Cars pour past in streaks of
bright light.


Painting #3: Whatever I Said, I Didn't Mean It

In this painting he is standing alone
on an empty beach.

The sky stretches away in a blaze of light.


Painting #4: The Reunion

In the last painting she is
standing looking down a road

She is wearing a purple and gold
dress and her hair has blown
back from her face.

It is early evening. Above her
the sky is golden, wide open
and empty.



This poem from night swimming (Anahera Press 2013) is published here by kind permission of the author.

Editor: Elizabeth Welsh


Kiri Piahana-Wong is a New Zealander of Māori (Ngāti Ranginui), Chinese and Pākehā (English) ancestry. She has degrees in Law and English literature from the University of Auckland and has had a varied working life, including roles as a legal editor, sailing instructor, freelance writer and event manager, and is the publisher at Anahera Press.

Kiri's poetry has appeared in many journals and anthologies, most recently in Dear Heart: 150 New Zealand Love Poems (Godwit), Mauri Ola: Contemporary Polynesian Poems in English (AUP), Trout, JAAM and Ora Nui. She is also a performance poet, poetry slam champion, and a former MC at Poetry Live, New Zealand's longest-running live poetry venue. Kiri lives at Laingholm on Auckland's west coast. Her first poetry collection, night swimming, was released at the beginning of May 2013.


I am delighted to share Kiri's poem 'Four paintings' from her inspired first collection, night swimming. Kiri was generous enough to share her personal inspiration behind this beautifully crafted poetic sequence with me: 'I was inspired by watching my partner, artist Jim Gaunt, at work. Watching him paint every day made me wonder what it would be like to see the world through a painter's eyes'. 

Coming to this poem, I immediately felt a distinct directness that I heartily admire in the four discrete images and sequences, conveying powerful emotive responses, which come to rest and settle in the final celebratory painting of openness and life. I am particularly drawn to the second section/painting in the sequence, with the almost theatrical 'caught in time' pose of the two lovers.

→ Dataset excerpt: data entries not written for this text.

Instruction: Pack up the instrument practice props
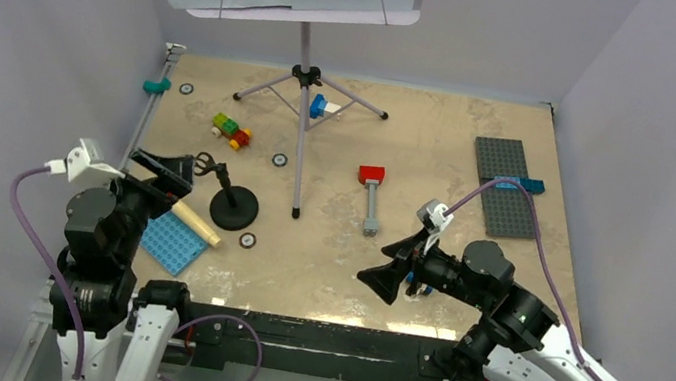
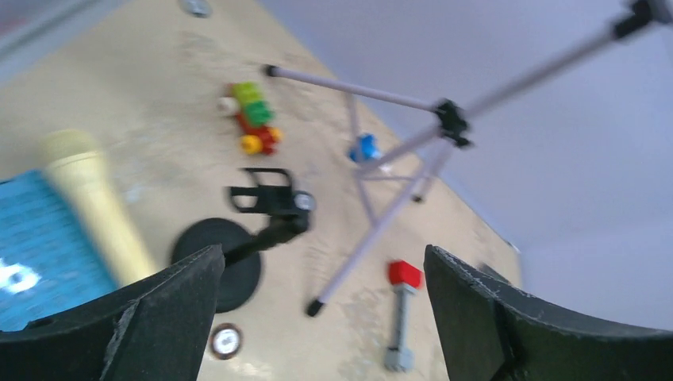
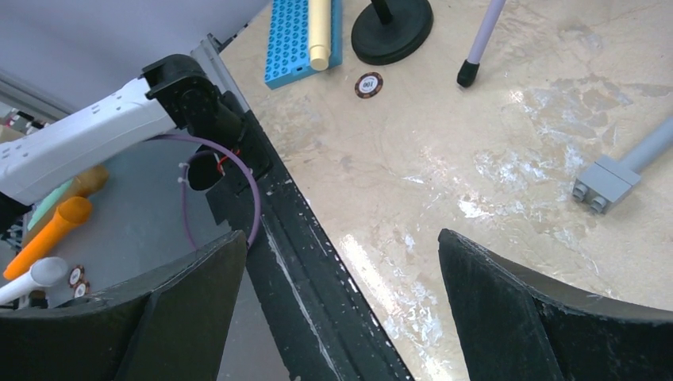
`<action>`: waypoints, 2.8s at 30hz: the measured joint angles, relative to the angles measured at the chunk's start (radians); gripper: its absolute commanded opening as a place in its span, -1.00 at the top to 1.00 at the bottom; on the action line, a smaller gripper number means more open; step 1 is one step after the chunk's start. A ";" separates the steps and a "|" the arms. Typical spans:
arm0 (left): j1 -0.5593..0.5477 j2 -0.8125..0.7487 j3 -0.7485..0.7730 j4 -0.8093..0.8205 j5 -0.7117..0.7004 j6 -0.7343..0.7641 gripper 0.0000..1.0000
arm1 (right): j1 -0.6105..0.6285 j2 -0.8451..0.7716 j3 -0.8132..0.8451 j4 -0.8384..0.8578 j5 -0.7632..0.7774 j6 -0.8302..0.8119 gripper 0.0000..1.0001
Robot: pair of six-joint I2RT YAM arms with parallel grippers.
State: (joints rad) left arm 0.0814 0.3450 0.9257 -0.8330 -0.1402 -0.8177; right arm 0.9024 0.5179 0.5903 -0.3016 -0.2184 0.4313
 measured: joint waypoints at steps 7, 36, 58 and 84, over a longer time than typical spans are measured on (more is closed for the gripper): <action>-0.039 0.104 0.010 0.268 0.344 0.068 -1.00 | 0.000 0.053 0.022 0.002 0.034 -0.020 -0.92; -0.587 1.161 0.190 0.841 -0.102 0.454 -0.57 | 0.000 0.124 0.068 -0.002 0.222 -0.037 -0.87; -0.577 1.340 0.185 1.073 -0.201 0.488 0.82 | 0.000 0.085 0.068 -0.059 0.333 -0.082 -0.87; -0.812 1.210 -0.011 1.205 -0.106 0.476 1.00 | 0.000 -0.011 0.060 -0.160 0.389 -0.082 -0.87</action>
State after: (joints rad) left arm -0.7307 1.5555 0.9142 0.3725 -0.2462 -0.3412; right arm 0.9024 0.5072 0.6502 -0.4614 0.1703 0.3492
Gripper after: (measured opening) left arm 0.213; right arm 0.938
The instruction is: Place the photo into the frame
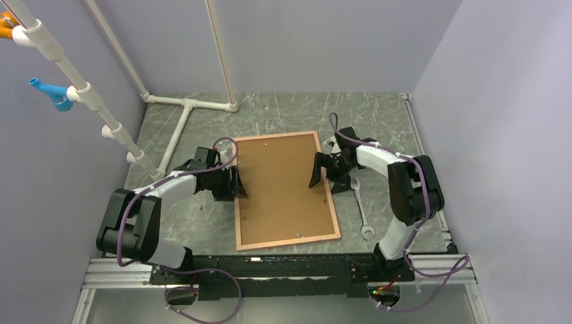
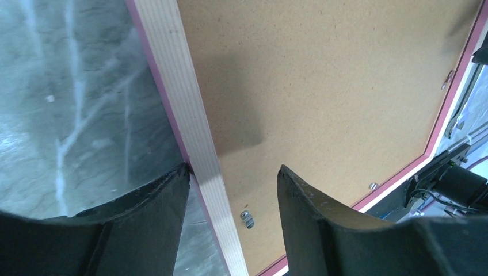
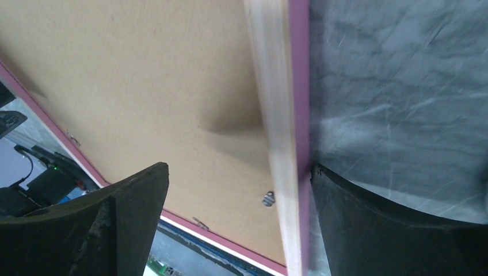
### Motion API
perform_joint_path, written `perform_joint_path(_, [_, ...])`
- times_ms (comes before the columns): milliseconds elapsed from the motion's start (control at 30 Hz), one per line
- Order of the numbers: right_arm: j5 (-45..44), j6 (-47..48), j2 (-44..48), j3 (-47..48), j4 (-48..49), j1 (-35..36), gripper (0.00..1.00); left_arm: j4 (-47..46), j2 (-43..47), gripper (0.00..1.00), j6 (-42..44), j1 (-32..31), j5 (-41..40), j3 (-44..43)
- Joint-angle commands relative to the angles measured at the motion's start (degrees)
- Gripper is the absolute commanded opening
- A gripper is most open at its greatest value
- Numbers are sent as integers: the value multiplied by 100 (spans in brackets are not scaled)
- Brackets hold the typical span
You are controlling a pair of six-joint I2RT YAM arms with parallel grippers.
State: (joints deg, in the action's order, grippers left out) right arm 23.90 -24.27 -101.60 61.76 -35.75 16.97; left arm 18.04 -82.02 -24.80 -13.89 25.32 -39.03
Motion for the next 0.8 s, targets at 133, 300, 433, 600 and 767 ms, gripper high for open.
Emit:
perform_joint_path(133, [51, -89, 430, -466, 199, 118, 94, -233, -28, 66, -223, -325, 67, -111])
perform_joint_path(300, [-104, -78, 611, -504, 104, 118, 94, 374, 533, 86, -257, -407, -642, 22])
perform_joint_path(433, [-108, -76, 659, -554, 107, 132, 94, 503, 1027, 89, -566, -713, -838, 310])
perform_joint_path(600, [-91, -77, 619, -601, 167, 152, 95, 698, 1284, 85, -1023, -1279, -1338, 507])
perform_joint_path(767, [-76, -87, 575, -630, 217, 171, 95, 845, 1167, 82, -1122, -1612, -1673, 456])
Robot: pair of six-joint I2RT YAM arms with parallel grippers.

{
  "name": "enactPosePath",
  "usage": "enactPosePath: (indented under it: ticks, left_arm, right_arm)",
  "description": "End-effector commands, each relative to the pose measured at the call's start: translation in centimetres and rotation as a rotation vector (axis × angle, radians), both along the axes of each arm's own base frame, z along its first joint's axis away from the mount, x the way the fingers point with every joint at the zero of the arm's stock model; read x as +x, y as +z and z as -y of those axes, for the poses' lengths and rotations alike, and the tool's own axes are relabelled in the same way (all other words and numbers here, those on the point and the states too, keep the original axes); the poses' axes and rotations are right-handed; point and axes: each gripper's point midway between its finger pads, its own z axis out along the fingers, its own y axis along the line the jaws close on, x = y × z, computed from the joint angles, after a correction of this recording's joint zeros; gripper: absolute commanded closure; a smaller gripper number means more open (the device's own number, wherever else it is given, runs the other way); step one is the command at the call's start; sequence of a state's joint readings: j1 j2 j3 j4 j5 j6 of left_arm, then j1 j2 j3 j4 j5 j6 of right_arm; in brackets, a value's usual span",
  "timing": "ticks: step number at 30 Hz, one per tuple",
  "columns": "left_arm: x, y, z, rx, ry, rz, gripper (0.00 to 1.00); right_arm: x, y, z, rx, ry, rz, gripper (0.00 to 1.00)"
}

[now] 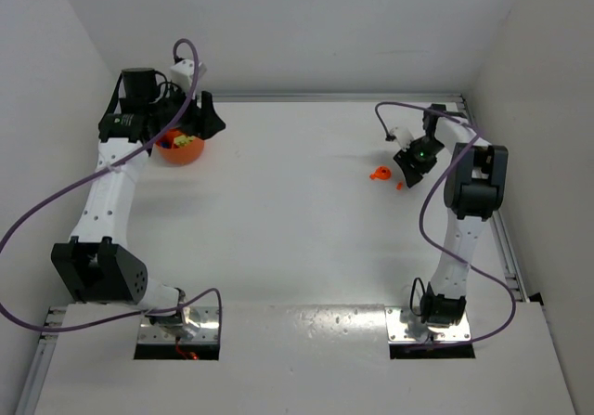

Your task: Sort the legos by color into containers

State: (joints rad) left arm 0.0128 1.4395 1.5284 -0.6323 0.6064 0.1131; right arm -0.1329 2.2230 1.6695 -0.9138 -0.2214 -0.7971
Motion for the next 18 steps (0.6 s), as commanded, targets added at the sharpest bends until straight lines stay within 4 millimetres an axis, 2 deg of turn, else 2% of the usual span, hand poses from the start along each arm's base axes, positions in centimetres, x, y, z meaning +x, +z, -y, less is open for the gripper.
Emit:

The solid black night, with the woman merging into it, contrasted with the pale green of the man's shirt and the streaks of bright light trespassing on the scene is so impressionistic and painterly. 

I have known Kiri as a poet for many years, first meeting her as a fellow postgraduate student in a New Zealand poetry class in 2006. It is such a celebratory event to witness a fellow poet's artistic trajectory, and I am so delighted that Kiri has just published her first poetry collection. She is a woman of many, many talents, so as well as writing the collection, she is also the publisher! I highly recommend dipping into the pages of her collection. I am always fascinated by Kiri's fresh, honest approach to threading words together. She exudes calm, poise and a peaceful confidence and I can feel this in her poetry. 

Please do check out Kiri's collection, night swimming, at Anahera Press: http://www.anahera.co.nz/books/night-swimming

For more inspiring Tuesday Poems, look to our sidebar for the blogroll of poems and talented poets! There is always something for everyone.

This week's Tuesday Poem editor is Elizabeth Welsh, a freelance academic editor and poet from New Zealand, who is currently living in and travelling around Europe. She blogs about all things literary here.

Tuesday, May 21, 2013

Saturday, Ocean Creek by Fred D’Aguiar

Sometimes the morning shakes itself from its moorings
To this world and lifts skywards with a fighter jet's roar,
Everyone lucky enough to be up and about looks to the east

But the sound follows idly a much faster comet too quick
For lazy eyes, so we ink in a sleek cross with exhausts
And settle for sound in place of sight for peace of mind.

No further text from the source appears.